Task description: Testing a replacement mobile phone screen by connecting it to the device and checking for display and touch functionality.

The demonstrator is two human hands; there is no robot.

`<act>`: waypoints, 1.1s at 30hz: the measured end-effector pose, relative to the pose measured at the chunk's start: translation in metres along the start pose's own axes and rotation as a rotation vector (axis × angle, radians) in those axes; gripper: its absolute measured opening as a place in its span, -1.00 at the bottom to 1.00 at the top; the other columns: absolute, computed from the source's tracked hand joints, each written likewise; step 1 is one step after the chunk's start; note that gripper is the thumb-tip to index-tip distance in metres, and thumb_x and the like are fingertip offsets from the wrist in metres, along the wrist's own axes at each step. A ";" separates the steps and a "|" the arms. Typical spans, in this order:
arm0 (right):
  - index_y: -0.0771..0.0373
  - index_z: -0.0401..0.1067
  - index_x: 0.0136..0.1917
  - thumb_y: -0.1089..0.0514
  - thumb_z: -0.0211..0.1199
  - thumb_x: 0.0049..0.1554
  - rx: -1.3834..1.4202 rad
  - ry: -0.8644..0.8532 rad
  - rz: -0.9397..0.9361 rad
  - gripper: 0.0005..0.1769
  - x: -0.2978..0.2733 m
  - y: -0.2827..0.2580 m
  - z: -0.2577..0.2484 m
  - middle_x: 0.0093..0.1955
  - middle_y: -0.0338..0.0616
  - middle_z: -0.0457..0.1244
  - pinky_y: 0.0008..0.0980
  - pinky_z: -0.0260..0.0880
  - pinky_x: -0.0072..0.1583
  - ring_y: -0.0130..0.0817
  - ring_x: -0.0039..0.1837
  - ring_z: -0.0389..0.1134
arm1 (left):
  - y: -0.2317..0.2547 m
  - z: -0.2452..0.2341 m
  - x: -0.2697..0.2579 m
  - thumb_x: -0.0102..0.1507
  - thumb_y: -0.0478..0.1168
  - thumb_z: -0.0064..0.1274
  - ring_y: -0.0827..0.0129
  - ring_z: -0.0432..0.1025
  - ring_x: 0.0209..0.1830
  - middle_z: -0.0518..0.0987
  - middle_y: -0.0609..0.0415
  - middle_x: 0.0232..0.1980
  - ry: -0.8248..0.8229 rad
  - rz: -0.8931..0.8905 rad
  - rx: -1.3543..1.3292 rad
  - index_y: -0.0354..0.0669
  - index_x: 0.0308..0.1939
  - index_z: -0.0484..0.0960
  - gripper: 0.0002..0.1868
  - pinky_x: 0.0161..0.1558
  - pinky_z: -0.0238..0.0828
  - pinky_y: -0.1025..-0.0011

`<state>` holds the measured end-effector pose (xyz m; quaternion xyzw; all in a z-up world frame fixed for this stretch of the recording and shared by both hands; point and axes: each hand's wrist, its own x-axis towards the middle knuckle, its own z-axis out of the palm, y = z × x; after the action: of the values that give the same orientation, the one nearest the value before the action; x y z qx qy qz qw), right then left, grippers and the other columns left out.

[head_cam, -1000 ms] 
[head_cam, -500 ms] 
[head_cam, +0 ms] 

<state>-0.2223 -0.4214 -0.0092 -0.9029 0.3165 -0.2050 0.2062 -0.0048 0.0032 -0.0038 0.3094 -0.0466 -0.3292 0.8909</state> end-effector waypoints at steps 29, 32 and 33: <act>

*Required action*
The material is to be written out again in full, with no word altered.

*Answer section*
Task description: Testing a replacement mobile phone screen by connecting it to the device and checking for display and touch functionality.

The demonstrator is two human hands; there is no robot.

`<act>`: waypoints, 1.1s at 30hz: the measured end-effector pose, relative to the pose measured at the chunk's start: translation in metres along the start pose's own axes and rotation as a rotation vector (axis × angle, radians) in those axes; gripper: its absolute measured opening as a place in its span, -1.00 at the bottom to 1.00 at the top; the other columns: absolute, computed from the source's tracked hand joints, each written likewise; step 1 is one step after the chunk's start; note that gripper is the thumb-tip to index-tip distance in metres, and thumb_x and the like are fingertip offsets from the wrist in metres, along the wrist's own axes at each step. A ";" separates the steps and a "|" the arms. Typical spans, in this order:
arm0 (right):
  - index_y: -0.0771..0.0373
  - index_z: -0.0401..0.1067
  - index_x: 0.0136..0.1917
  - thumb_y: -0.1089..0.0514
  - thumb_z: -0.0211..0.1199
  - thumb_x: 0.0049..0.1554
  - rx: -1.3834..1.4202 rad
  - ry: -0.8644..0.8532 rad
  - rz: -0.9397..0.9361 rad
  - gripper: 0.0005..0.1769
  - x: -0.2978..0.2733 m
  - y: -0.2827..0.2580 m
  - z: -0.2577..0.2484 m
  - middle_x: 0.0093..0.1955
  - middle_y: -0.0338..0.0616
  - middle_z: -0.0457..0.1244
  - pinky_y: 0.0008..0.0980
  - pinky_z: -0.0260..0.0880
  - pinky_x: -0.0072..0.1583
  - ring_y: -0.0130..0.0817
  - ring_x: -0.0039..0.1837
  - ring_z: -0.0389..0.1134
arm1 (left):
  - y: -0.2317..0.2547 m
  - z: -0.2452..0.2341 m
  - x: -0.2697..0.2579 m
  - thumb_x: -0.0102..0.1507
  - thumb_y: -0.0478..0.1168
  - thumb_z: -0.0064..0.1274
  - ring_y: -0.0827..0.0129
  - ring_z: -0.0432..0.1025
  - ring_x: 0.0209..0.1830
  - middle_z: -0.0518..0.0987
  - middle_y: -0.0609..0.0415
  - middle_x: 0.0232..0.1980
  - ry: -0.8248..0.8229 rad
  - rz: -0.8931..0.8905 rad
  - rx: -1.3543..1.3292 rad
  - index_y: -0.0354..0.0669
  - index_x: 0.0308..0.1939
  - index_z: -0.0484..0.0960
  - gripper: 0.0002..0.1868
  - pinky_x: 0.0161..0.1558
  - pinky_z: -0.0238..0.0828
  - pinky_y: -0.1025..-0.0011

`<state>` holds the measured end-effector pose (xyz m; quaternion xyzw; all in a z-up world frame fixed for this stretch of the recording and shared by both hands; point and axes: each hand's wrist, its own x-axis towards the middle knuckle, its own z-axis out of the palm, y = z × x; after the action: of the values that give the same orientation, the one nearest the value before the action; x y z qx qy qz qw), right then left, grippers and the other columns left out.

[head_cam, -1000 ms] 
[head_cam, -500 ms] 
[head_cam, +0 ms] 

<state>-0.2223 -0.4214 -0.0092 -0.9029 0.3165 -0.2050 0.2062 -0.0048 0.0032 -0.0038 0.3094 -0.0466 -0.3292 0.8909</state> end-effector waypoints at steps 29, 32 and 33: <act>

There is nothing more to add to the answer.